[What the task asks]:
This exercise calls for copying every line below that holds the word "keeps".

*** Data provided Section Begins ***

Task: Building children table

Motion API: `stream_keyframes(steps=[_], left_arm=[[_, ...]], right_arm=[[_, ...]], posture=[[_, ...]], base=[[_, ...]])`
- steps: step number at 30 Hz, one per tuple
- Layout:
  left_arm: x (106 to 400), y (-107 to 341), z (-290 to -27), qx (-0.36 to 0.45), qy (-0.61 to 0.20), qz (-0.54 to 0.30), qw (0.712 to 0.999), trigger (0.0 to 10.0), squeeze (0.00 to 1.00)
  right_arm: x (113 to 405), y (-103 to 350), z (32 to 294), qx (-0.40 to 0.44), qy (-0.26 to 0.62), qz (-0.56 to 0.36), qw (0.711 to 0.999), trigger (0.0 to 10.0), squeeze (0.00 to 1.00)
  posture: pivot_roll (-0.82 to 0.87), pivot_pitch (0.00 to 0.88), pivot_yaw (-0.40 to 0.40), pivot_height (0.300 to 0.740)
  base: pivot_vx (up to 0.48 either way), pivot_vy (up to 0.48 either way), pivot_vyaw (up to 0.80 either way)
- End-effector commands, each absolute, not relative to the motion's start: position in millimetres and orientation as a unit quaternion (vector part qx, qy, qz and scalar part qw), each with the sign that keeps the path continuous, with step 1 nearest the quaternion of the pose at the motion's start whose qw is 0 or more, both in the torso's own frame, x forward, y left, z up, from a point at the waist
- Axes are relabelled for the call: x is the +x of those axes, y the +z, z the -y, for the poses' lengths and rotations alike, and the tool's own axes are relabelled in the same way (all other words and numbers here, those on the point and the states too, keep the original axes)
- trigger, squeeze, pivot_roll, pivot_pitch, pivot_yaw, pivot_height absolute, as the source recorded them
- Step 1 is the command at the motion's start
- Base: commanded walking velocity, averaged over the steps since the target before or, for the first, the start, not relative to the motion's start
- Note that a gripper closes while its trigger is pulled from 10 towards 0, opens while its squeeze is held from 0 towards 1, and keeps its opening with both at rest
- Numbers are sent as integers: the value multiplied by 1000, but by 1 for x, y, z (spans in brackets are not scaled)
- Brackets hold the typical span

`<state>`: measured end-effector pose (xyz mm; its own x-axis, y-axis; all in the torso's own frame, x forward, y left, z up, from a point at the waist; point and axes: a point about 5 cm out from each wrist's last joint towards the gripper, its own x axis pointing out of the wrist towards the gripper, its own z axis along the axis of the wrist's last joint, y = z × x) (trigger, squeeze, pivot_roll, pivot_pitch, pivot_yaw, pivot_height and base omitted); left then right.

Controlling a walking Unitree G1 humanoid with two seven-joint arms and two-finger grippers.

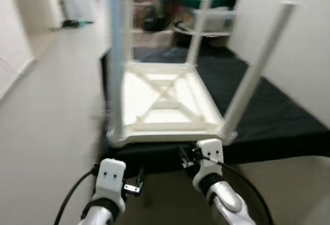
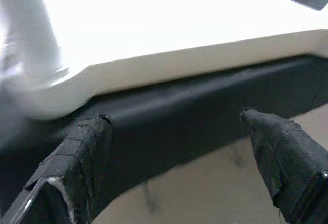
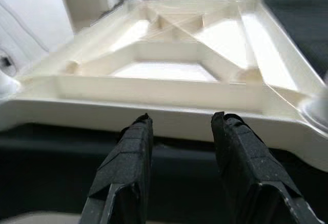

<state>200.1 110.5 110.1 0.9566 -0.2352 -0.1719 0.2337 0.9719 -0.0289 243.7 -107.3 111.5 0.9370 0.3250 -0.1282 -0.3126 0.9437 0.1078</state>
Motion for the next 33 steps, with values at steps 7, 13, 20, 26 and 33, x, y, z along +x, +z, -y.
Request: stream_keyframes(steps=[7, 13, 20, 26, 33], left_arm=[[198, 106, -108, 4, -124, -92, 988, 10000, 0], [197, 103, -108, -8, -123, -98, 988, 10000, 0], [196, 102, -108, -9, -122, -99, 988, 10000, 0], [196, 102, -111, -16, -112, -96, 989, 10000, 0], [195, 102, -111, -16, -112, -96, 989, 10000, 0]], right_arm=[[233, 112, 90, 67, 279, -88, 954, 10000, 0], [224, 108, 84, 99, 377, -131, 911, 10000, 0], [224, 109, 84, 105, 404, -141, 897, 10000, 0], [262, 124, 104, 50, 247, -96, 963, 10000, 0], [274, 157, 124, -11, 151, 20, 988, 10000, 0]], posture=[[97, 0, -63, 740], [100, 0, -63, 740], [102, 0, -66, 740], [98, 0, -64, 740], [106, 0, -61, 740]], base=[[0, -480, 0], [0, -80, 0], [0, 0, 0], [0, 0, 0], [0, 0, 0]])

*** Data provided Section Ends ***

[Finished exercise]:
- End-effector commands, each absolute, not relative to the motion's start: position in millimetres and orientation as a unit quaternion (vector part qx, qy, qz and scalar part qw), each with the sign that keeps the path continuous, with step 1 nearest the quaternion of the pose at the motion's start whose qw is 0 or more, both in the torso's own frame, x forward, y left, z up, from a point at the waist
- Note that a gripper closes while its trigger is pulled from 10 towards 0, opens while its squeeze is held from 0 towards 1, and keeps its opening with both at rest

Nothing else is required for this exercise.